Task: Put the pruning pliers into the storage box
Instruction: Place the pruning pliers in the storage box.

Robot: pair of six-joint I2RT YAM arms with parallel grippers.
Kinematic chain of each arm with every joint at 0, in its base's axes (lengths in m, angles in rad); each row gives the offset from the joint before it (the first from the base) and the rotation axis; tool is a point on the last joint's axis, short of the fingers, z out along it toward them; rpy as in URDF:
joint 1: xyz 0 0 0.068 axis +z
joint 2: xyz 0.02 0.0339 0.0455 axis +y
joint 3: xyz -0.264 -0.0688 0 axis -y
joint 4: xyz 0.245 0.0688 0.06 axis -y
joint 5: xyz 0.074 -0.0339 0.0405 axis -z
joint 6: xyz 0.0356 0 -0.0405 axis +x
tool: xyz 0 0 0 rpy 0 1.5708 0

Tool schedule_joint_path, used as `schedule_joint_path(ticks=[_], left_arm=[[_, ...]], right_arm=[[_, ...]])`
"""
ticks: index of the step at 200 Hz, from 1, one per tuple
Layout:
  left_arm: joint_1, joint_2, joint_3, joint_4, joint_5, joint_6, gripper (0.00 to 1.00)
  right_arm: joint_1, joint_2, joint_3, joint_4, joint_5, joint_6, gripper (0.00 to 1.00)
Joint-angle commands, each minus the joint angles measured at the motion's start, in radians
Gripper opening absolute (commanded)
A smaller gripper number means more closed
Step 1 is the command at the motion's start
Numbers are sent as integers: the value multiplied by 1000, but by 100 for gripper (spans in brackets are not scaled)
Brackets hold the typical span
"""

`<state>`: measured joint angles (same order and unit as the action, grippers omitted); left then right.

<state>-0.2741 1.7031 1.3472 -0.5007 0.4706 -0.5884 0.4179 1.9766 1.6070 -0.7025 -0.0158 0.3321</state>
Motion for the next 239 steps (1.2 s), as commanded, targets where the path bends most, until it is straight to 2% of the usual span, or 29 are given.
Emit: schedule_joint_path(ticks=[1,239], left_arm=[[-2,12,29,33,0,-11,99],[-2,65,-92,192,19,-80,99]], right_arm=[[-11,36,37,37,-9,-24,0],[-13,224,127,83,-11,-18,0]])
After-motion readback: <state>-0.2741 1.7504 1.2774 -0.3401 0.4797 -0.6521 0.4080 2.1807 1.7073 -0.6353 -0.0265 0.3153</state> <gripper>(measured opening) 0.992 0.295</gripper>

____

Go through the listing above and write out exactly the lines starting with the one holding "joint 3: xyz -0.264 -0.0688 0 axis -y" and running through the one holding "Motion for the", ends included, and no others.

Answer to the problem
joint 3: xyz -0.264 -0.0688 0 axis -y
joint 4: xyz 0.245 0.0688 0.06 axis -y
joint 5: xyz 0.074 -0.0339 0.0405 axis -z
joint 6: xyz 0.0356 0 -0.0405 axis +x
tool: xyz 0 0 0 rpy 0 1.5708 0

Tool schedule_joint_path, used as `schedule_joint_path(ticks=[_], left_arm=[[_, ...]], right_arm=[[_, ...]])`
"""
ticks: index of the step at 200 Hz, from 1, one per tuple
Layout:
  left_arm: joint_1, joint_2, joint_3, joint_4, joint_5, joint_6, gripper (0.00 to 1.00)
  right_arm: joint_1, joint_2, joint_3, joint_4, joint_5, joint_6, gripper (0.00 to 1.00)
Joint-angle commands, each minus the joint angles measured at the motion's start, in radians
Gripper opening absolute (commanded)
A smaller gripper number means more closed
Step 1 is the command at the motion's start
Numbers are sent as integers: the value multiplied by 1000, but by 100 for gripper (spans in brackets are not scaled)
Brackets hold the typical span
"""

`<state>`: measured joint angles (same order and unit as the action, grippers omitted); left then right.

<state>-0.2741 1.7031 1.3472 -0.5007 0.4706 -0.5884 0.4179 1.9766 1.6070 -0.7025 -0.0158 0.3321</state>
Motion for the next 239 steps (1.2 s), as commanded, targets where the path bends most, until it is straight to 2% of the usual span, or 29 are given.

No more output will be given for this exercise.